Feature Implementation Plan: URL Normalization for Internationalized Domains¶

Executive Summary¶

Handle internationalized domain names (IDN) and special characters in URLs by normalizing them before making HTTP requests, while preserving original URLs in the database.

Key Principle: Normalize URLs just-in-time (during HTTP request building) rather than storing normalized versions, ensuring data integrity and traceability.

Problem Statement¶

URLs with non-Latin characters (e.g., Korean, Japanese roaster names) cause HTTP request failures. Examples: - https://나나커피로스터스.com/products/ethiopia (Korean characters) - https://コーヒー.jp/products/natural (Japanese characters) - https://example.com/café colombia (special characters in path)

Currently, these URLs are stored in the database but fail when used in HTTP requests because they're not properly encoded.

Technical Analysis¶

Current State¶

URL Handling: - URLs with non-Latin characters cause HTTP request failures - Original URLs are stored in database but not normalized for external requests - Both Spider and Crawl4Ai crawlers inherit from AbstractRequestBuilder which calls createRequestPayload($url, $options) at line 42-44

Symfony Package Analysis¶

Available Packages: - symfony/intl (already installed) - Provides idn_to_ascii() for internationalized domain names - symfony/http-client (already installed) - HTTP client but no URL normalization utilities - Conclusion: No dedicated URL normalization package exists; we'll use native PHP functions with existing packages

Integration Points¶

URL Normalization Injection Point:

AbstractRequestBuilder::build($url, $options)  [line 42]
    ↓
AbstractRequestBuilder::createRequestPayload($url, $options)  [line 44]
    ↓
Spider/CrawlRequestBuilder::createRequestPayload()  [line 38: 'url' => $url]
Crawl4Ai/Crawl4AiRequestBuilder::createRequestPayload()  [line 35: 'urls' => [$url]]
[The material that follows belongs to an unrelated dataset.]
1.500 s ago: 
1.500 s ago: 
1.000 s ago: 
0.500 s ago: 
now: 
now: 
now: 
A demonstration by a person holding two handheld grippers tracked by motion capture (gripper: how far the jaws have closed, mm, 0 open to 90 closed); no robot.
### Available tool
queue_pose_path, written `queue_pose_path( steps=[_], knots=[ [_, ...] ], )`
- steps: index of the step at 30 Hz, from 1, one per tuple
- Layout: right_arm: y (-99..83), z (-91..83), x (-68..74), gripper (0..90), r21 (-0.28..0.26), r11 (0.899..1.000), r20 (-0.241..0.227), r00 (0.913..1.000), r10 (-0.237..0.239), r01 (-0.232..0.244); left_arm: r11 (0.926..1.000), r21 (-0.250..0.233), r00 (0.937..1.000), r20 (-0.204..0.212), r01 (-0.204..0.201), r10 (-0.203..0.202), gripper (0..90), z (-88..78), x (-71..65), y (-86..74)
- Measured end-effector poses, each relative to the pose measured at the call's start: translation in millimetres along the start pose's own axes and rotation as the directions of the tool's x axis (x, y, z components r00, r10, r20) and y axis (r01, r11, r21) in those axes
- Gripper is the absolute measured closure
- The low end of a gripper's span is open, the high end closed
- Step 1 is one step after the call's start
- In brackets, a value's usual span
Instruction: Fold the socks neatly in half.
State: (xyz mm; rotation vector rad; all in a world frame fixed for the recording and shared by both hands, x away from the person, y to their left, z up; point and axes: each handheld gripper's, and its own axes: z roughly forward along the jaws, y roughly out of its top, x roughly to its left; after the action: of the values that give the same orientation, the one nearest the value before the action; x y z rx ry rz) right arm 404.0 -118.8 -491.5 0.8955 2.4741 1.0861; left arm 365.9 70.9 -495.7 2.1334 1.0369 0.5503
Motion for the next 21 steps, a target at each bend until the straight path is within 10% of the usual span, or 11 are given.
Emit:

Recommendation: Inject UrlNormalizerService into AbstractRequestBuilder and normalize URL in build() method before passing to createRequestPayload(). This ensures both crawlers benefit without code duplication.

Implementation Plan¶

Step 1: Create UrlNormalizerService¶

File: src/Service/Crawler/UrlNormalizerService.php

Implementation Details:

<?php

namespace App\Service\Crawler;

use Psr\Log\LoggerInterface;

final readonly class UrlNormalizerService
{
    public function __construct(
        private LoggerInterface $logger,
    ) {
    }

    /**
     * Normalize a URL for HTTP requests
     *
     * Handles:
     * - Internationalized domain names (IDN) -> ASCII
     * - Special characters in path -> URL encoded
     * - Missing scheme -> defaults to https
     *
     * @param string $url The URL to normalize
     * @return string The normalized URL
     */
    public function normalize(string $url): string
    {
        // 1. Add scheme if missing
        if (!preg_match('~^https?://~i', $url)) {
            $url = 'https://' . $url;
        }

        // 2. Parse URL into components
        $parsed = parse_url($url);
        if ($parsed === false || !isset($parsed['host'])) {
            $this->logger->warning('Failed to parse URL for normalization', [
                'url' => $url,
            ]);
            return $url; // Return original on failure
        }

        // 3. Convert IDN domain to ASCII
        $host = $parsed['host'];
        $asciiHost = idn_to_ascii($host, IDNA_DEFAULT, INTL_IDNA_VARIANT_UTS46);
        if ($asciiHost === false) {
            $this->logger->warning('Failed to convert IDN to ASCII', [
                'host' => $host,
                'url' => $url,
            ]);
            $asciiHost = $host; // Keep original if conversion fails
        }

        // 4. Encode path segments (but preserve slashes)
        $path = $parsed['path'] ?? '/';
        $normalizedPath = $this->encodePath($path);

        // 5. Reconstruct URL
        $normalized = ($parsed['scheme'] ?? 'https') . '://';

        if (isset($parsed['user'])) {
            $normalized .= $parsed['user'];
            if (isset($parsed['pass'])) {
                $normalized .= ':' . $parsed['pass'];
            }
            $normalized .= '@';
        }

        $normalized .= $asciiHost;

        if (isset($parsed['port'])) {
            $normalized .= ':' . $parsed['port'];
        }

        $normalized .= $normalizedPath;

        if (isset($parsed['query'])) {
            $normalized .= '?' . $parsed['query'];
        }

        if (isset($parsed['fragment'])) {
            $normalized .= '#' . $parsed['fragment'];
        }

        // Log normalization if URL changed
        if ($normalized !== $url) {
            $this->logger->debug('URL normalized for HTTP request', [
                'original' => $url,
                'normalized' => $normalized,
            ]);
        }

        return $normalized;
    }

    /**
     * Encode path segments while preserving slashes
     * Avoids double-encoding already-encoded characters
     */
    private function encodePath(string $path): string
    {
        // Split by slash, encode each segment, rejoin
        $segments = explode('/', $path);
        $encoded = array_map(function ($segment) {
            // Decode first to avoid double-encoding
            $decoded = rawurldecode($segment);
            // Re-encode
            return rawurlencode($decoded);
        }, $segments);

        return implode('/', $encoded);
    }
}

Technical Approach: - Use parse_url() to extract scheme, host, path, query, fragment - Apply idn_to_ascii() to host for internationalized domains - Use rawurlencode() on path segments (split by /, encode, rejoin) - Decode before encoding to avoid double-encoding - Leave query strings and fragments as-is - Return normalized URL or original on error (with logging)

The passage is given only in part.